Portfolio musée des tissus
© Tim Douet

Musée des Tissus : la lettre de Laurent Wauquiez à Audrey Azoulay

Lyon Capitale s'est procuré la lettre envoyée par le président de la Région Auvergne-Rhône-Alpes à la ministre de la Culture, avançant un engagement de 5 millions d'euros pour sauver le musée des Tissus.

Les courriers se sont croisés, ou plutôt la Région a répondu à l'État. Le jour même où la ministre de la Culture écrivait au préfet de région pour évoquer l'engagement de l'État dans le sauvetage du musée des Tissus, à hauteur de 900000 euros sur trois ans, et demander un investissement similaire de la part de la Ville de Lyon et de la Région Auvergne-Rhône-Alpes, le président de cette dernière écrivait à Audrey Azoulay. Et indiquait que "la Région Auvergne-Rhône-Alpes, même si ce n’est pas son coeur de compétence, est prête à s’engager pour contribuer à un investissement à hauteur de cinq millions d’euros pour élaborer un projet de nature à faire vivre ces collections".

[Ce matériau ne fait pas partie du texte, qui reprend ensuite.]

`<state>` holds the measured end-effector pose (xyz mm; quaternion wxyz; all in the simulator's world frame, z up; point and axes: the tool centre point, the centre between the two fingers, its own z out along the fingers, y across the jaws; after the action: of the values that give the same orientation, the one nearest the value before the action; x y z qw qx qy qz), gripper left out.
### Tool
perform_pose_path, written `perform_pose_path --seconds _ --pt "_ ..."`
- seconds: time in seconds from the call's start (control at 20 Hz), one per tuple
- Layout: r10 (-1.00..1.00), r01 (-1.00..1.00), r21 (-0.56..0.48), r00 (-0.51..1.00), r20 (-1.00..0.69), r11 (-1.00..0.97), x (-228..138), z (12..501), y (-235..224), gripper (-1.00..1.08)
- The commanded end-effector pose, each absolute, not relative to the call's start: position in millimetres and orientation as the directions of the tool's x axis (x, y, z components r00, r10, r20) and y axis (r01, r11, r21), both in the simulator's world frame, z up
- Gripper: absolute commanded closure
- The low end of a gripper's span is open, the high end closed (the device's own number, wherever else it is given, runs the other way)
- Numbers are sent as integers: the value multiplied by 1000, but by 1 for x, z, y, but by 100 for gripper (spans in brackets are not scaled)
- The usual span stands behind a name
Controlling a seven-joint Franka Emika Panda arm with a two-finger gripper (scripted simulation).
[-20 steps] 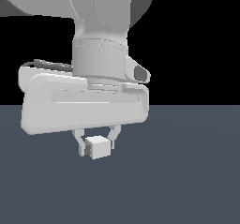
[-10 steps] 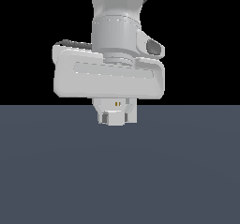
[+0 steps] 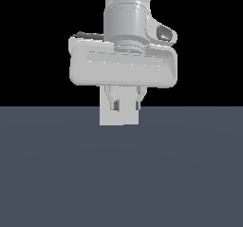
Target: Plug the charger into the wall socket.
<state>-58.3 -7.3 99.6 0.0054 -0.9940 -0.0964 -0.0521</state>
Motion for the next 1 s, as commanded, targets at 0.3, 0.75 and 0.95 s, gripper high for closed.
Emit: perform_pose_path --seconds 0.3,0.75,0.95 --pt "186 187 0 977 103 -982 -58 100 -8 108" --pt "186 187 0 977 103 -982 -49 100 -6 108" --pt "186 187 0 977 103 -982 -35 100 -4 108"
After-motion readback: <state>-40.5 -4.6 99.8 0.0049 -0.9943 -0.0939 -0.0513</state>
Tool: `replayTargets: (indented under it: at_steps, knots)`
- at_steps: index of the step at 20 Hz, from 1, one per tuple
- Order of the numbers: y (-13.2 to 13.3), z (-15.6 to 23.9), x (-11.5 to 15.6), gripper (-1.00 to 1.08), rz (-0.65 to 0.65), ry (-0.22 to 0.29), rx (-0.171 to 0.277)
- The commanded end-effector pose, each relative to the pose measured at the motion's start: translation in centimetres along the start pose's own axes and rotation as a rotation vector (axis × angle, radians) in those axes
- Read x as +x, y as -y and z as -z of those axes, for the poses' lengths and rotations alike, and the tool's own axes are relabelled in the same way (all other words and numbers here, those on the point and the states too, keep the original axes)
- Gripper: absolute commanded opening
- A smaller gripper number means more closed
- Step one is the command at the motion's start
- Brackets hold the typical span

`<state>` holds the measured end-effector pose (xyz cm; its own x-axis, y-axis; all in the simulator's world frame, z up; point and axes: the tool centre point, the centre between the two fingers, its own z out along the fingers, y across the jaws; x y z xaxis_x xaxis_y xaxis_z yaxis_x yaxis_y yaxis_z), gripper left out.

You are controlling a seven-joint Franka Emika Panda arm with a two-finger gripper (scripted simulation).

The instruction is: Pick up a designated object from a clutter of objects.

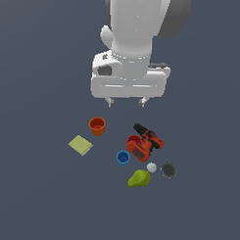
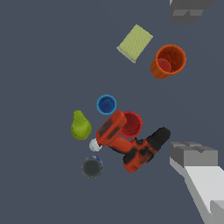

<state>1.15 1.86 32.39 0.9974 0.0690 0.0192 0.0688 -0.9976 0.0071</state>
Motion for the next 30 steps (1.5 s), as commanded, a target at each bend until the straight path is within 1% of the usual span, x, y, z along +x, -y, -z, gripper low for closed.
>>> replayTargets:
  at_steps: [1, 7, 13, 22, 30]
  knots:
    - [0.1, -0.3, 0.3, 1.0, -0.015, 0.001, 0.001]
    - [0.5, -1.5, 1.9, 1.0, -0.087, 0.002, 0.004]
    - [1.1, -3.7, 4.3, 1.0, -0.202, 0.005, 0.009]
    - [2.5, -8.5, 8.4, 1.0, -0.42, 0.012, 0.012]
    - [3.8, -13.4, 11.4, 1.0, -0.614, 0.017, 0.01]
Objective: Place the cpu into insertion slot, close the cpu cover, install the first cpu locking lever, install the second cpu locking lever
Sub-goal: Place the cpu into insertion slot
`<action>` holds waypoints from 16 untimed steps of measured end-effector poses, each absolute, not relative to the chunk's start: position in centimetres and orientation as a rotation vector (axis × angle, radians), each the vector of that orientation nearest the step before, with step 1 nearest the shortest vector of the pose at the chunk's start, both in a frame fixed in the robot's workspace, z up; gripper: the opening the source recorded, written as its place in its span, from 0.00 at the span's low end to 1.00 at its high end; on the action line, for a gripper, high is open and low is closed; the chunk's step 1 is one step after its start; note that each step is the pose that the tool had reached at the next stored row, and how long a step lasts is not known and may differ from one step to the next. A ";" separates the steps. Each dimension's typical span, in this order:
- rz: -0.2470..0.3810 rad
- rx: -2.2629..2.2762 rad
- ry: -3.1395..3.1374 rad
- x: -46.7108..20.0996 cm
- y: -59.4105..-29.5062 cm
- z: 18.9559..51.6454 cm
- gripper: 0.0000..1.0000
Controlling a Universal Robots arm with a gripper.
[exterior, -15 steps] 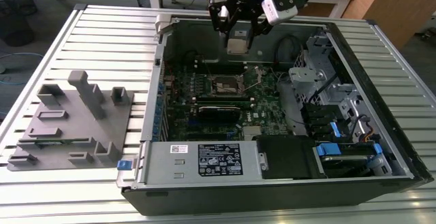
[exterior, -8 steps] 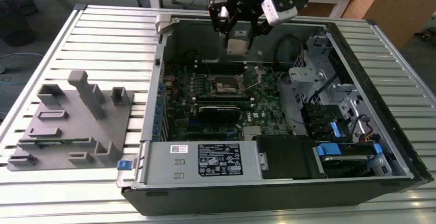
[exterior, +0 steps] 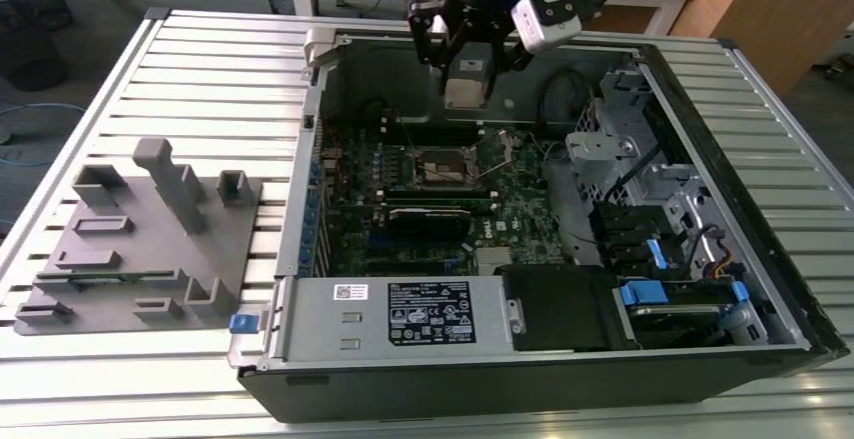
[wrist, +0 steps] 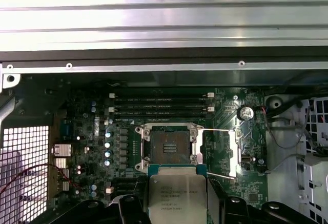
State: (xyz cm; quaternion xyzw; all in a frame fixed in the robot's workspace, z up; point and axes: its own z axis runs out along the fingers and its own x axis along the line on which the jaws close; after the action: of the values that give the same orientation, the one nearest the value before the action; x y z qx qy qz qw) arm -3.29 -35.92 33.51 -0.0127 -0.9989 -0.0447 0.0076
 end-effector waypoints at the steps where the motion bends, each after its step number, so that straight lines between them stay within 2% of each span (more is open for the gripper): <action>1: -0.139 -0.040 -3.123 -3.3 -35.9 33.4 0.54; 16: -0.129 -0.040 -3.125 -3.3 -35.9 31.2 0.54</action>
State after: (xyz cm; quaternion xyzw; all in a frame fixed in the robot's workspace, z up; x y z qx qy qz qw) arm -3.29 -35.91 31.25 -0.0127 -0.9991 -0.0411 0.0068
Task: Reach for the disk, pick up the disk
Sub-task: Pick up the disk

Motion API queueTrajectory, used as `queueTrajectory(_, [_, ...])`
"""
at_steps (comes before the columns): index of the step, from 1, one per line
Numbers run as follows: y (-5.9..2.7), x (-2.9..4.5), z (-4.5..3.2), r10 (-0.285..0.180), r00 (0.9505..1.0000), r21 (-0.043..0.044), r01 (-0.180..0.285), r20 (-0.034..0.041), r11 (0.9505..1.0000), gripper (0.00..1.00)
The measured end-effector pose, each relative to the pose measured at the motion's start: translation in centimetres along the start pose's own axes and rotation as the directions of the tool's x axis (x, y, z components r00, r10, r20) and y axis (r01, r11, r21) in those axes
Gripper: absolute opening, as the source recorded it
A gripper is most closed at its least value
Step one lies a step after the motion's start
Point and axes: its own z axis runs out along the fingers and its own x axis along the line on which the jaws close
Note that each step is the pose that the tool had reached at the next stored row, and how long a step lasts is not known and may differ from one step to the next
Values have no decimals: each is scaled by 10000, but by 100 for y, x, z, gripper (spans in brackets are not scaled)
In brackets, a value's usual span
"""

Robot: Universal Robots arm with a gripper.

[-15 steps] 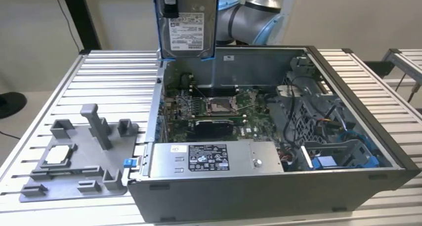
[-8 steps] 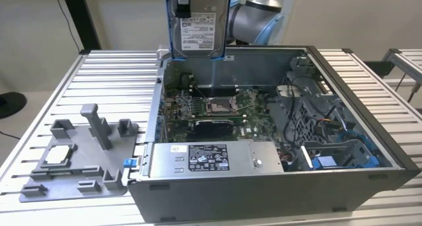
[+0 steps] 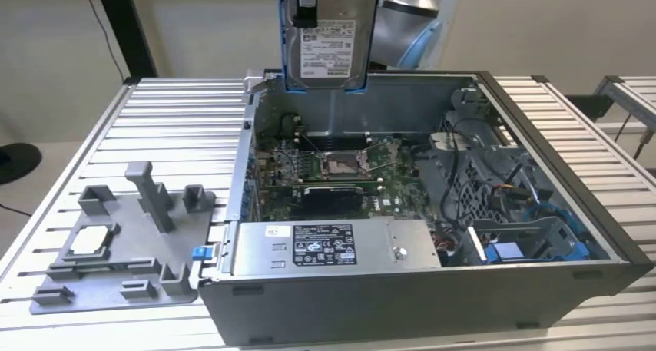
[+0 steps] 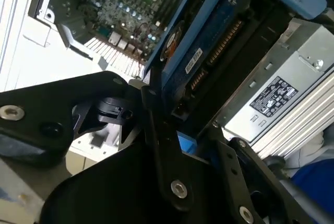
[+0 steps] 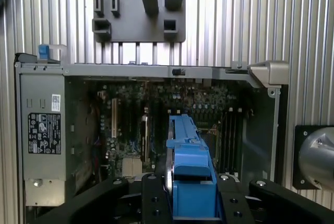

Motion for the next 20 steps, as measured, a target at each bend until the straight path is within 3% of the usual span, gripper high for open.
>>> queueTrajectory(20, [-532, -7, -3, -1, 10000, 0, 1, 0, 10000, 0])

Laurent Wauquiez demande en contrepartie que le ministère "prenne ses responsabilités et s'implique à son tour". Ce qu'il a fait, donc, dans sa lettre d'hier. Cet échange de courrier serait-il l'amorce d'un début de solution pour le musée des Tissus ?

Voici les extraits principaux de la lettre envoyée par Laurent Wauquiez à Audrey Azoulay.

"Le désengagement de la Chambre de Commerce et d’Industrie de Lyon Métropole, confrontée à de lourdes contraintes financières, fait courir le risque de la disparition pure et simple de ses fabuleuses collections. Des collections qui incarnent l’histoire d’un territoire, mais bien au-delà, qui incarnent un savoir-faire unique au monde.

Des dizaines de milliers de personnes se sont mobilisées pour soutenir le Musée des Tissus, en France, mais également à l’étranger. Personne ne comprendrait, à raison, que l’État abandonne ce joyau de notre patrimoine.

C’est la raison pour laquelle, Madame la Ministre, la Région Auvergne-Rhône-Alpes, même si ce n’est pas son coeur de compétence, est prête à s’engager pour contribuer à un investissement à hauteur de cinq millions d’euros pour élaborer un projet de nature à faire vivre ces collections. Dans cette perspective, il est néanmoins indispensable, pour construire un projet qui s’inscrive dans la durée, que votre Ministère prenne ses responsabilités et s’implique à son tour."